This project began when program managers in government agencies, recognizing that work on mapping and sequencing the genome of Arabidopsis was accelerating, convened an international series of workshops of leading scientists to devise a long-range plan. The continued commitment of these senior scientists to widespread sharing of information and materials, and the peer pressure and aggressive solicitation of stocks of mutant strains to be made available through distribution centers, have contributed to the almost universal sharing of materials in this community. Similarly the strong leadership of the 22 societies that provide oversight for the American Type Culture Collection (ATCC), and the strong scientific leadership and management of The Jackson Laboratories (TJL) are strengths of these successful repositories and distributors of resources. A most remarkable example is presented by the Human Genome Center of the Lawrence Livermore National Laboratory (LLNL), which, by default, has become a major supplier of material resources to the scientific community, without being supported for this function. The extent to which it has provided the leadership and the actual materials that have permitted widespread sharing of genetic materials and information and the forging of important collaborations is remarkable. LLNL has protected the use of this important resource for the research community.

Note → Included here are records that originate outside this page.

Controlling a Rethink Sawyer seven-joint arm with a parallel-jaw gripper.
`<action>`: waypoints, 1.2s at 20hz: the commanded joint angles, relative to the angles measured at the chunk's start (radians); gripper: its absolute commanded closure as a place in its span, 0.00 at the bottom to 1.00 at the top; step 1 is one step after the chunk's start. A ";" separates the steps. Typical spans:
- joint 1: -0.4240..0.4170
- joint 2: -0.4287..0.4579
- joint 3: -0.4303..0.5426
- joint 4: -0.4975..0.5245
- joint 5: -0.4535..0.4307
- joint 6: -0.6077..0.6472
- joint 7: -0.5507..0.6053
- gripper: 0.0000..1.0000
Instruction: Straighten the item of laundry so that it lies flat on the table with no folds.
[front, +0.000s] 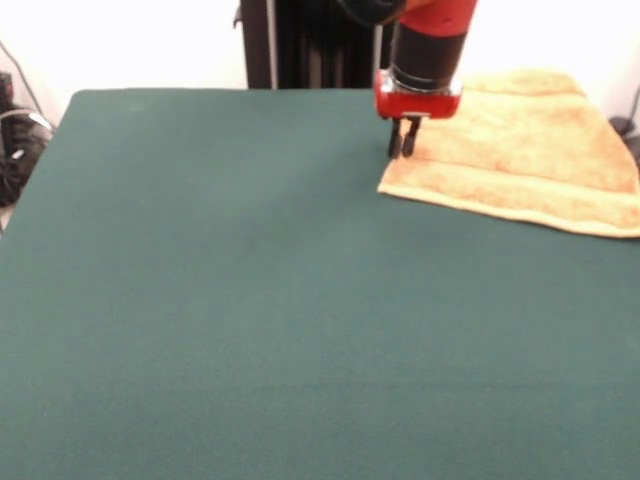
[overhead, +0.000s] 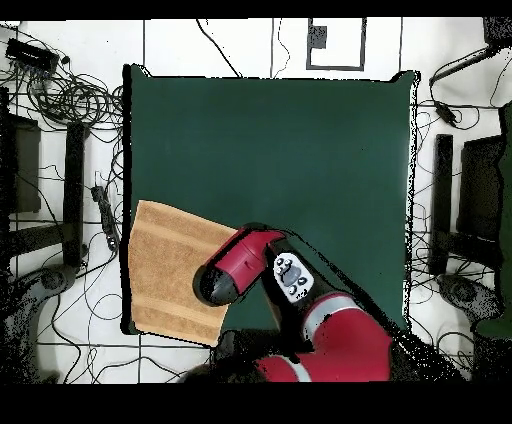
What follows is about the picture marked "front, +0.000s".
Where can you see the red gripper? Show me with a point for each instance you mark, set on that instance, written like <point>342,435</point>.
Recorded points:
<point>415,105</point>

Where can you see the yellow-orange terry towel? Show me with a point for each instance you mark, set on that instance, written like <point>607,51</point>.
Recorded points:
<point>515,160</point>

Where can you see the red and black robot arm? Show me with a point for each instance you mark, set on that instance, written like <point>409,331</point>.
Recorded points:
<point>430,45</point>

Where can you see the dark green table cloth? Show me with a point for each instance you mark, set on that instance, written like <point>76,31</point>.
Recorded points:
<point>250,325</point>

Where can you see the small black box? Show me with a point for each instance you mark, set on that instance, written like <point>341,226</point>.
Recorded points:
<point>5,90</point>

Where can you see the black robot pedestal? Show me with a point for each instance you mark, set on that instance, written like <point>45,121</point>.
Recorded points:
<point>260,45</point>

Many of the important institutions in science have an ongoing responsibility to foster a culture of sharing and to continue to advocate for policies that assist the process. Professional societies and journal editors can support sharing of resources by developing appropriate policies guiding publications and responsibilities for making data available after publication. The Journal of Biological Chemistry, for example, has such a policy: ''Authors of papers published in the journal are obligated to honor any reasonable request by qualified investigators for unique propagative materials such as cell lines, hybridomas, and DNA clones that are described in the paper.'' Plans are under way to modify the phraseology to restrict the obligation to investigators who want to use the strain for noncommercial purposes and to include computer programs in the materials that have to be shared. In addition, after considerable debate, the policy was established that authors publishing crystallographic data must submit the details, coordinates, and related data to the Protein Data Bank at Brookhaven before publication. The appropriate accession number must be inserted into the manuscript; in a similar way, nucleotide sequences must be submitted to Genbank or a similar database, and the accession number must be inserted into the manuscript.